Interprestasi Pelaku Ekonomi
Terhadap Merek Barang yang Berbeda
A. PENDAHULUAN
A. 1. Latar Belakang
Pemahaman
dan interpretasi pelaku ekonomi terhadap merek yang berbeda-beda tersebut
karena adanya kepentingan yang berbeda. Produsen terkadang melanggar merek karena
menginginkan keuntungan dengan cara yang melawan hukum. Contoh pelanggaran
Honda oleh PT Tossa Sakti Motor Demikian juga konsumen yang menganggap bahwa
merek adalah kata yang dapat dimiliki oleh siapa saja. Sehingga sebuah sepeda
motor dapat dipasang merek sepeda motor lainnya sesuai keinginannya..
Pelanggaran
terhadap merek, selain dipengaruhi oleh pemahaman yang keliru juga dipengaruhi
oleh budaya hukum masyarakat. Masyarakat
tidak mempunyai budaya hukum sendiri. Dalam masyarakat hukum yang baru terkadang
tidak diterima atau ditolak. Penolakan atau tidak menerima hukum berarti hukum
tidak dilaksanakan, sehingga fungsi hukum tidak efektif, yang pada akhirnya kesadaran
hukum masyarakat rendah,sehingga terjadi pelanggaran hukum.
Menurut UU No.19
th 1992 Jo UU No.14 tahun 1997 Jo UU No.15 Th. 2001, sistim kepemilikan hak atas
merek adalah dengan cara mendaftarkan merek tersebut di Kantor pendaftaran
merek yaitu Kantor Direktorat Patent dan Hak Cipta (Sistim Konstitutif),
sehingga yang memiliki hak atas merek adalah
pihak yang sudah mendaftarkan mereknya di Kantor Merek.
Apabila
terjadi pelanggaran hak atas merek, maka pemilik merek yang sah dapat
mengajukan gugatan ke Pengadilan, seperti yang dilakukan oleh PT. Astra Honda
Motor kepada PT. Tossa Shakti Motor. Dalam mengajukan gugatan ke Pengadilan dasarnya
adalah Pasal 90 sampai dengan 95 UU No. 15 Tahun 2001 yaitu UU tentang Merek. Dari
ketentuan Pasal 90 sampai dengan Pasal 95 UU No.15 Tahun 2001 di atas dapat
dijelaskan bahwa barang siapa secara
sengaja tanpa hak menggunakan tanda yang dilindungi indikasi awal dapat dikenai
sanksi : berupa pidana penjara dan
pidana denda.
Penulis mengadakan
penelitian tentang Pemahaman dan Interpretasi Pelaku Ekonomi terhadap Perlindungan
Hak Atas Merek Kajian Hermeneutika,
karena pemahaman dan interpretasi pelaku ekonomi bervariasi terhadap hak atas
merek sebagai hak kekayaan intelektual yang harus dilindungi. Pihak yang
melanggar Hak Atas Merek tidak memahami dan menafsirkan bahwa hak atas merek
dilindungi oleh undang-undang yaitu UU No. 15 Tahun 2001 tentang Merek. Kenyataan
masih ada pelanggaran merek sepeda motor milik PT. Astra Honda Motor oleh PT. Tossa
Sakti motor.
A.
2. Fokus Studi
Pemahaman
dan interpretasi pelaku ekonomi berbeda-beda dan budaya hukum masyarakat dapat
menimbulkan masalah hukum, yaitu dapat terjadinya
pelanggaran merek. Padahal merek yang terdaftar mendapat perlindungan hukum
baik secara preventif maupun represif yang diatur dalam undang-undang Merek..

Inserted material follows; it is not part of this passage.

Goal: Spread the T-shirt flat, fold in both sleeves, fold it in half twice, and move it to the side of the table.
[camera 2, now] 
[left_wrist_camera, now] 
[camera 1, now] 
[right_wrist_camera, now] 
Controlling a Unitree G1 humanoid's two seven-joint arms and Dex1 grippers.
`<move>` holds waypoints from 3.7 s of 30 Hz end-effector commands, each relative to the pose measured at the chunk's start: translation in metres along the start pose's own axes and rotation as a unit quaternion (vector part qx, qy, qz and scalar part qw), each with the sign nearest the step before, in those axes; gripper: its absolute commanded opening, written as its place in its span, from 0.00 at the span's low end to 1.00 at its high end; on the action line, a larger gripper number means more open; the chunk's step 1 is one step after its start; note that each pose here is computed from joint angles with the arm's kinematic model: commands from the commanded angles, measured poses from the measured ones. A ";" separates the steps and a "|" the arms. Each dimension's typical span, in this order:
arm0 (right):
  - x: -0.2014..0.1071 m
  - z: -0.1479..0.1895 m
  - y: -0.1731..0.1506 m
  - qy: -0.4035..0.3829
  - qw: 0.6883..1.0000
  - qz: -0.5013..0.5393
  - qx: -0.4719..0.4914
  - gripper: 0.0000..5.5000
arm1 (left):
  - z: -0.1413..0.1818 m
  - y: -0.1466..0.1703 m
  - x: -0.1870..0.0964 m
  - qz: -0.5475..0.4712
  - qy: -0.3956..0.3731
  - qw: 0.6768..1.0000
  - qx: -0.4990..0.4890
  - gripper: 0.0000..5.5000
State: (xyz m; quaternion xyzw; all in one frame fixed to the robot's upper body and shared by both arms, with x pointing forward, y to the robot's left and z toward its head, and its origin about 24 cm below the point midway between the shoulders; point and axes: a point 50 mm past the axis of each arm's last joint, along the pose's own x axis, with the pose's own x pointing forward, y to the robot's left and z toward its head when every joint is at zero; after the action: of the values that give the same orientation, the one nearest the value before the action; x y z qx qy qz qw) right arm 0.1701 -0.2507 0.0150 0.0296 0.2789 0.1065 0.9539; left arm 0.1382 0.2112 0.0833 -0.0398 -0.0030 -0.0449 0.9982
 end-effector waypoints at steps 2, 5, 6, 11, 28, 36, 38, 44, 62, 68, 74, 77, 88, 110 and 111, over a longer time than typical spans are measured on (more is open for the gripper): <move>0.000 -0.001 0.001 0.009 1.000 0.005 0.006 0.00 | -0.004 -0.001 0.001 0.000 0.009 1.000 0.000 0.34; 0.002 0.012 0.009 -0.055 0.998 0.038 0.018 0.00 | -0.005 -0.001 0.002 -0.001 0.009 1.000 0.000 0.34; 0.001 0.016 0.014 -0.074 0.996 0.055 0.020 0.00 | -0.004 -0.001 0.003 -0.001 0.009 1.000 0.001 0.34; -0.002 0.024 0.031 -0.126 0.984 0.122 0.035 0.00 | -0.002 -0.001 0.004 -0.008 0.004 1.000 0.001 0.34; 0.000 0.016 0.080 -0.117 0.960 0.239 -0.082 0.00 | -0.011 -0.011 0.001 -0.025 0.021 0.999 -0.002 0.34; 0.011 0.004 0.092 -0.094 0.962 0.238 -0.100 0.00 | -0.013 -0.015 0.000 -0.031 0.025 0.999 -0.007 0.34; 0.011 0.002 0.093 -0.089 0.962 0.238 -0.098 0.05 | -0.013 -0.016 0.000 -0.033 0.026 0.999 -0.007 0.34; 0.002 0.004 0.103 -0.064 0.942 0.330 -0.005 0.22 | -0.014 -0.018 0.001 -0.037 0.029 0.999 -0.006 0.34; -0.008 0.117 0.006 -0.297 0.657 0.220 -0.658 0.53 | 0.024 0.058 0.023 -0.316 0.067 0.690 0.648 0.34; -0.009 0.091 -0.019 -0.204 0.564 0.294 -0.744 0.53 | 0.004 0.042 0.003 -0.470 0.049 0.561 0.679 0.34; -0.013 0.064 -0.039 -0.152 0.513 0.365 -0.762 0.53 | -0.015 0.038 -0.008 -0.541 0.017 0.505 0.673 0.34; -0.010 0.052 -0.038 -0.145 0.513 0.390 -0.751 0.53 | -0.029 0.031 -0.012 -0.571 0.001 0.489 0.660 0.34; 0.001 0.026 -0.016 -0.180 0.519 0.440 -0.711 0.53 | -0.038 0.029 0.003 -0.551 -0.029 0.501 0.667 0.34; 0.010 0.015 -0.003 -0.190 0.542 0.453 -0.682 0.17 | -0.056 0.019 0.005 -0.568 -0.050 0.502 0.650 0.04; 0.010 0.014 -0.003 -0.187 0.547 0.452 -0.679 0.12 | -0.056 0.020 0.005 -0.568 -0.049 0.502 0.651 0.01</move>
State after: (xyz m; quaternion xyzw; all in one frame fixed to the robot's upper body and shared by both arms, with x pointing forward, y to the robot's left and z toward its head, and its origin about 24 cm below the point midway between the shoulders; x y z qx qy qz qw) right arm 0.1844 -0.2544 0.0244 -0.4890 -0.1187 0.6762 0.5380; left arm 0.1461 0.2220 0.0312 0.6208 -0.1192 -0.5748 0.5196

Perbedaan tersebut dipengaruhi oleh budaya masyarakat, seperti ; nilai kearifan
lokal, nilai religius, dan nilai hukum.
Berdasarkan
uraian di atas maka pertanyaan penelitian yang dapat dikemukakan adalah sebagai
berikut :
- Bagaimana budaya hukum pelaku ekonomi terhadap Hak Atas Merek ?
- Mengapa pemahaman dan interpretasi pelaku ekonomi terhadap pelanggaran Hak Atas Merek bervariasi ?
- Bagaimana regulasi Hak Atas Merek yang melindungi kepentingan Pemegang Hak Atas Merek Terdaftar ?
A.
3. Kerangka Pemikiran
A. 3. 1. Pemahaman
dan Interpretasi atau Hermeneutika
Obyek
kajian hermeneutika yang pertama
adalah berupa teks, lontar, atau ayat/wahyu Tuhan yang tertuang dalm kitab suci.
Pendapat ini benar manakala hermeneutika dipresentasikan dalam teologi kristiani melalui dewa Hermes,
Yahudi melalui dewa Toth, dalam mitologi Mesir melalui Nabi Musa, kalangan umat
Islam melalui Nabi Idris. Mereka adalah penafsir ‘pesan, ayat dan wahyu Tuhan
kepada manusia”. Obyek kajian yang kedua berupa
teks, naskah kuno, dokumen resmi Negara atau konstitusi sebuah Negara. Pendapat
ini benar sebab dalam kehidupan Negara tidak semuanya dapat
dipahami oleh rakyatnya. Maka diperlukan suatu lembaga untuk menafsirkannya,
bisa lembaga Negara, badan hukum atau individu yang diberi wewenang dan tugas
untuk itu. Obyek kajian hermeneutika yang ketiga
adalah ‘peristiwa atau pemikiran’ [1].
Peristiwa atau hasil pemikiran manusia
dapat digunakan sebagai alat bukti atau sumber hukum. Dari obyek kajian di atas
maka obyek kajian heremeneutika dalam penelitian ini lebih menitik beratkan
kepada hermeneutika hukum dokumen resmi
negara yaitu merek yang terdapat dalam
UU No. 15 Tahun 2001.
Paul
Ricoeur, memadukan antara hermeneutika ilmu (metodologi) dengan
fenomenologi sebagai filsafat (ontology)
Tujuannya adalah mengembangkan sebuah hermeneutika yang metodologis sekaligus
ontologis.
Hermeneutika
yang dikemukakan oleh Paul Ricoeur bertujuan menghilangkan misteri yang
terdapat dalam simbol, membuka makna yang sesungguhnya, sehingga mengurangi simbol
yang beraneka ragam. Langkah pemahamannya menurut Ricoeur adalah : Pertama langkah simbolik atau
pemahaman dari simbol ke simbol. Kedua
pemberian makna symbol serta penggalian yang cermat atas makna, Ketiga langkah filosofis, yaitu berfikir
dengan menggunakan simbol sebagai titik tolaknya.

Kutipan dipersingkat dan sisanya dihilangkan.